» **Exercise objective**
Match the string "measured" against each line below, and copy every line that matches.

____

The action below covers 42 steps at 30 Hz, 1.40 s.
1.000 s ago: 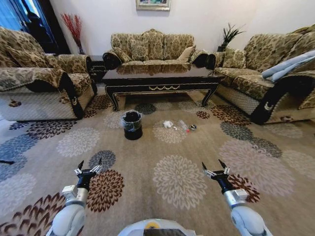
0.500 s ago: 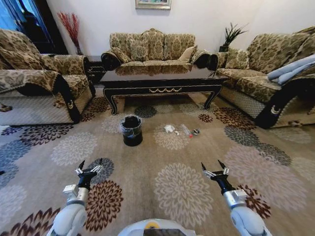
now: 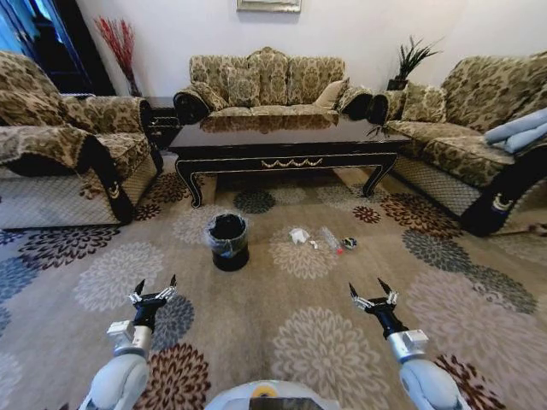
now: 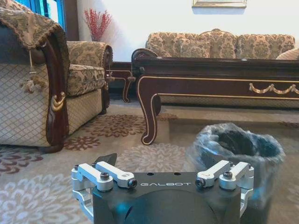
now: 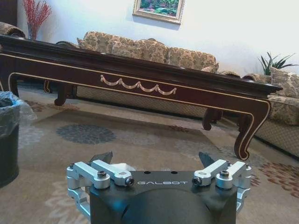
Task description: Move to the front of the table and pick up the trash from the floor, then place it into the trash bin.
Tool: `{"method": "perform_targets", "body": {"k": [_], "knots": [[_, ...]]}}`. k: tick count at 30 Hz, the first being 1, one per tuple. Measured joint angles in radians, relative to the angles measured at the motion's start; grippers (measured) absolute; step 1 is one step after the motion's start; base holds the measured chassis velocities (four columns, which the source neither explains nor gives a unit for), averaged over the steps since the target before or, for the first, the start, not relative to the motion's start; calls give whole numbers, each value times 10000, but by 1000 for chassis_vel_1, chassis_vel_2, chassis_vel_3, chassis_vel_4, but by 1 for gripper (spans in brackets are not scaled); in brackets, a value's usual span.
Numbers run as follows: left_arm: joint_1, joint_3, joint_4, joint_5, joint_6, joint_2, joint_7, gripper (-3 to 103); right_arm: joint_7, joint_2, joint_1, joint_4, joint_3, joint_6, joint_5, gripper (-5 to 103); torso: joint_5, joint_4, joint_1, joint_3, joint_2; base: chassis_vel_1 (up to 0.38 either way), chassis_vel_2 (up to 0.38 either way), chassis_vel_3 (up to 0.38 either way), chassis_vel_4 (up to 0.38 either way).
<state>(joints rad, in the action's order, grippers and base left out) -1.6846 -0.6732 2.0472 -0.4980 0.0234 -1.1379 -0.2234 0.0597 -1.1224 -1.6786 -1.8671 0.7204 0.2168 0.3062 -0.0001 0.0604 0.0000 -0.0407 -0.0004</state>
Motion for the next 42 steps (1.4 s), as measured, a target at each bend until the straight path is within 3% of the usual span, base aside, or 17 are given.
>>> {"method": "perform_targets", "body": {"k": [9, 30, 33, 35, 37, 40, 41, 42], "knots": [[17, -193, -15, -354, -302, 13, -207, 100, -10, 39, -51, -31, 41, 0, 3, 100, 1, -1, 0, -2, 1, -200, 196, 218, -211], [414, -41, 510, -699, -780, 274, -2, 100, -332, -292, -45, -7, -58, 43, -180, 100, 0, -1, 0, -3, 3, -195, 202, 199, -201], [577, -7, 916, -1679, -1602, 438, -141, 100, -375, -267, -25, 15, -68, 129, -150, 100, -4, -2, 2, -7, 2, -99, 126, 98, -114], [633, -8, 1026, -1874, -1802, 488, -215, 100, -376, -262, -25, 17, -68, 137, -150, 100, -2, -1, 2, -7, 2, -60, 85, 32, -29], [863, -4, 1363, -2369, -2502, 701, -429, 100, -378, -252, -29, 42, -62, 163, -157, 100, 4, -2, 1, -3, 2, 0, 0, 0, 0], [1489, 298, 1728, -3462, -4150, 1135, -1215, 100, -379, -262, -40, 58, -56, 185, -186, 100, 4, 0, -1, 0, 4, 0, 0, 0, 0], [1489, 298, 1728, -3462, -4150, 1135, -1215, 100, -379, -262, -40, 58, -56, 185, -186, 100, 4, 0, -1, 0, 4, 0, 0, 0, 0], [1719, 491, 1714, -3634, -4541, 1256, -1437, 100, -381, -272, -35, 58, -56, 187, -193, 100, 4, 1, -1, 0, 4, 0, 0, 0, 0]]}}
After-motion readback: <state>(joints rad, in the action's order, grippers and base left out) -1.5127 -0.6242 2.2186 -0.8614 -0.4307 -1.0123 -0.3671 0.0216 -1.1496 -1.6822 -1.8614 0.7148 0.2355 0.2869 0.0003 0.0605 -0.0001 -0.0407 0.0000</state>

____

» **Task result**
Tool: `{"method": "perform_targets", "body": {"k": [_], "knots": [[_, ...]]}}`. k: tick count at 30 Hz, the first being 1, one per tuple. Measured joint angles in radians, relative to the angles measured at the motion's start; grippers (measured) absolute; step 1 is one step after the motion's start; base holds the measured chassis velocities (four columns, which the source neither explains nor gives a unit for), averaged over the steps since the target before or, for the first, the start, not relative to the motion's start; calls give whole numbers, each value times 10000, but by 1000 for chassis_vel_1, chassis_vel_2, chassis_vel_3, chassis_vel_4, but by 1 for gripper (spans in brackets are not scaled); in brackets, a value's usual span.
Motion for the next 42 steps (1.4 s), as measured, a target at each bend until the straight path is within 3% of the usual span, base aside, or 17 are given.

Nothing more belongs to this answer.